Les épisodes de sécheresse, entrecoupés de quelques pluies, ont fait gonfler et se rétracter les sols argileux, ce qui fragilise les fondations et crée des fissures, principalement sur les maisons. Cette année, au vu des très fortes chaleurs et de la faible humidité, le phénomène de retrait-gonflement des argiles a été particulièrement prononcé. Aussi tous les Goulainais touchés et ayant constaté des dégâts sur leur bâti sont invités à :
déclarer le sinistre auprès de leur assureur, dans les conditions fixées par son contrat habitation ;
alerter la mairie | Dans un courrier transmis auprès du service urbanisme, signaler la situation, et demander à la commune de solliciter auprès du Préfet du département un classement en état de catastrophe naturelle nécessaire pour mettre en jeu la garantie Catastrophe naturelle. Ce courrier doit préciser : l’adresse du terrain concerné, une copie de la déclaration de sinistre effectuée auprès de l'assureur, un descriptif de la nature des dommages subis directement imputables à la sécheresse (joindre des photos), les dates d’apparition et/ou d’évolution du phénomène.

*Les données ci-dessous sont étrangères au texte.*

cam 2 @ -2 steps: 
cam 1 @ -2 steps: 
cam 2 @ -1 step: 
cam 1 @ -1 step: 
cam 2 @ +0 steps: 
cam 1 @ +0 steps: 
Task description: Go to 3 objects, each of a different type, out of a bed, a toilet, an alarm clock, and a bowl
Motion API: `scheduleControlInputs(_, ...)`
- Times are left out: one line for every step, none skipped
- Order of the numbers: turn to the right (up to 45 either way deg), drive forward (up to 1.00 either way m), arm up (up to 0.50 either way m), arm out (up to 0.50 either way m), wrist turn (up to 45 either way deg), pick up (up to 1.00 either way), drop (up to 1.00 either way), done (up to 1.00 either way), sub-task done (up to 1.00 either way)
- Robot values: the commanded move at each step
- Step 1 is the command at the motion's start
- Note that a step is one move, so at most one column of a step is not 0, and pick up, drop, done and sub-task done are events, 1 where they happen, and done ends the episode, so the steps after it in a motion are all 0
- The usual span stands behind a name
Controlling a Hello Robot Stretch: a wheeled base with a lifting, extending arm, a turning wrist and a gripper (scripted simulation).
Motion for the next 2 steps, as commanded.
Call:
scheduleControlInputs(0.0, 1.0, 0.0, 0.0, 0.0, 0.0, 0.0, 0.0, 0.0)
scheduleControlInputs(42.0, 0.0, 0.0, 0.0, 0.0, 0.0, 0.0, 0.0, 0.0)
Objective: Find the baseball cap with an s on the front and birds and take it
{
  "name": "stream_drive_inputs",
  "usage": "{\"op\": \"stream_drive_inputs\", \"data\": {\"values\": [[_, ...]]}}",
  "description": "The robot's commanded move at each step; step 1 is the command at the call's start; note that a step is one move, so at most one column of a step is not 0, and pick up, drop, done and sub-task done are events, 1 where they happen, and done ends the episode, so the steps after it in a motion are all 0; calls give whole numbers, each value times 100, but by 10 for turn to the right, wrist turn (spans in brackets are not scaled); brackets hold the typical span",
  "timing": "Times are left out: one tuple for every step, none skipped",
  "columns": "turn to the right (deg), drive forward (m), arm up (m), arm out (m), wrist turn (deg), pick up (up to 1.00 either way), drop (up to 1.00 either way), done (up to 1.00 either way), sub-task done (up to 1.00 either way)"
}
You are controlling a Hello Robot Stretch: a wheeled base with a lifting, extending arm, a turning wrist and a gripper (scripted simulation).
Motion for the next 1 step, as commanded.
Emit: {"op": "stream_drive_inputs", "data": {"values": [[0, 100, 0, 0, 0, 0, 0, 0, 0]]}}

À noter | Cette démarche est un préalable obligatoire pour que la procédure de constatation de l’état de catastrophe naturelle soit enclenchée auprès des services de l’État. Pour rappel, la commune n’a pas compétence pour constater l’état de catastrophe naturelle, elle ne peut qu’en faire la demande. Cette dernière est ensuite gérée par les services de la Préfecture et une réunion interministérielle statue sur la reconnaissance ou pas de l’état de catastrophe naturelle.
Ce recensement ne constitue ni une expertise technique, ni un diagnostic de cause, ni un engagement de prise en charge par la commune. Seule une expertise peut permettre d’établir l’origine exacte des désordres. Par ailleurs, les biens non assurables ou non assurés ne peuvent faire l’objet d’une indemnisation même si l’état de catastrophe naturelle est déclaré.
En savoir + sur le phénomène retrait-gonflement des argiles
Les terrains argileux superficiels peuvent voir leur volume varier à la suite d'une modification de leur teneur en eau, en lien avec les conditions météorologiques. Ils se "rétractent" lors des périodes de sécheresse (phénomène de "retrait") et gonflent au retour des pluies lorsqu’ils sont de nouveau hydratés (phénomène de "gonflement"). Ces variations sont lentes, mais elles peuvent atteindre une amplitude assez importante pour endommager les bâtiments localisés sur ces terrains. Le phénomène de retrait-gonflement des argiles engendre chaque année des dégâts considérables, indemnisables au titre des catastrophes naturelles. La grande majorité des sinistres concerne les maisons individuelles.